The plan, first offered up by socialist Sen. Bernie Sanders, would cost $32 trillion, found the Mercatus Center at George Mason University, but that “would reduce the country’s overall level of health expenditures by $2 trillion from 2022 to 2031.” How, you ask? “That’s because the Sanders plan would slash payments to providers by 40 percent.” Oof.

Ms. Ocasio-Cortez is clearly waaaaay over her head. She can barely answer the simplest question. For instance, she was asked Aug. 9 by CNN’s Chris Cuomo if she recognized Rep. Nancy Pelosi as the leader of the Democrats.

“I think absolutely right now … she is, she is the leader of, of … no, no, she, I mean, um, um, speaker or rather leader Pelosi hopefully, y’know, we’ll see … she’s uh … she’s the current leader of the party and I think that the party absolutely does have its leadership in the House and Senate, we have our leadership in the Senate as well,” Ms. Ocasio-Cortez said.

Double oof.

The whirlwind rise of Ms. Ocasio-Cortez came crashing down Aug. 7. All of the candidates she endorsed in primaries lost — badly.
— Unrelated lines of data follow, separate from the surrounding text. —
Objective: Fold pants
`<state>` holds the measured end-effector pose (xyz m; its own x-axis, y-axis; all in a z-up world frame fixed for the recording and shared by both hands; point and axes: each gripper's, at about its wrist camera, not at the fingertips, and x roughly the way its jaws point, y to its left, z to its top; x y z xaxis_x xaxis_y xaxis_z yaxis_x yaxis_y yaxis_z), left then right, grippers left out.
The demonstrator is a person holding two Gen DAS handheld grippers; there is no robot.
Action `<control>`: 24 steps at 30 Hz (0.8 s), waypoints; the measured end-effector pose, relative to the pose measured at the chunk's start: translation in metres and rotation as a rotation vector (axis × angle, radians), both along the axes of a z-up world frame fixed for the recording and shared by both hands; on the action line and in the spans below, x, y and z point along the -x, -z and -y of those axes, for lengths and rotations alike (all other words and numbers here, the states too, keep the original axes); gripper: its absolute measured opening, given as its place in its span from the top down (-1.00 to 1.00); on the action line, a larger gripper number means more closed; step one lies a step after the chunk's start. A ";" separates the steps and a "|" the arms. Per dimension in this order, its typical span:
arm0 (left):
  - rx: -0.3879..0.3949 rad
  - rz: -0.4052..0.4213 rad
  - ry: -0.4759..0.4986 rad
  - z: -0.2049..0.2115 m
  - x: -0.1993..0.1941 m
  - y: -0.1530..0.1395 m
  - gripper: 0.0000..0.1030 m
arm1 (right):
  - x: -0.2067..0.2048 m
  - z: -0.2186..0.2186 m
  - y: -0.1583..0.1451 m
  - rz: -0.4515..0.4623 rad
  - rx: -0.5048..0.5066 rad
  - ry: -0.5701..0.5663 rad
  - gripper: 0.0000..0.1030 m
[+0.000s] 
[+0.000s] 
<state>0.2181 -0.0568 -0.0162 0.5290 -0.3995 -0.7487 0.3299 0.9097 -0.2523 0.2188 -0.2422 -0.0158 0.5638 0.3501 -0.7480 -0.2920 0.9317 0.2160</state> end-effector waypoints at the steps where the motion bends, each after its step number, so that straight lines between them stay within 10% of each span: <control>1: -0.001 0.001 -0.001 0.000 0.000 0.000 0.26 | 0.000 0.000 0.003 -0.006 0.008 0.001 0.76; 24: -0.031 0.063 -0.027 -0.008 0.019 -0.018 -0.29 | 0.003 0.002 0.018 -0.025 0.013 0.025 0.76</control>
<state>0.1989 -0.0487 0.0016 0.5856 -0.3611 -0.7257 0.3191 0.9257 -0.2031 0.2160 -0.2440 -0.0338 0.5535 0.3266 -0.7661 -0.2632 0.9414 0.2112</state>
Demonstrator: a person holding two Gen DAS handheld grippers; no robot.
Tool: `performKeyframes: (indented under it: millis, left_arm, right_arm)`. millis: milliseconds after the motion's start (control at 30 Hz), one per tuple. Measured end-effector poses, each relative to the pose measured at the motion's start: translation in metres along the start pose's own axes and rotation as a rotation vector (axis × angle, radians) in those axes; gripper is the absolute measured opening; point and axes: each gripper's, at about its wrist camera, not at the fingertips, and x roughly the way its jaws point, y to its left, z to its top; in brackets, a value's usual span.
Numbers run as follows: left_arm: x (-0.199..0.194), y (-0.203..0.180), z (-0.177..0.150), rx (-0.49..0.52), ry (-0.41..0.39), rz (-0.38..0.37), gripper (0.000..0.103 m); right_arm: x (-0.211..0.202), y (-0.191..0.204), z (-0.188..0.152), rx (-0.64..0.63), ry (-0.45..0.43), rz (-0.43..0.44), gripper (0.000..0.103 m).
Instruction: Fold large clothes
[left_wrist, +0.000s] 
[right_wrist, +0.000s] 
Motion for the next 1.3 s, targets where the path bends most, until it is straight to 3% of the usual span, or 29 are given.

On Monday, Ms. Ocasio-Cortez finally acknowledged that she’s having a tough time.

“Alright everyone, after a wild 7 weeks since my primary election and a lot of organizing, I’m taking a few days off to rest,” she said on Twitter.

But the damage is done. Ms. Ocasio-Cortez IS the new face of a the Democratic Party, whether the party elders like it or not.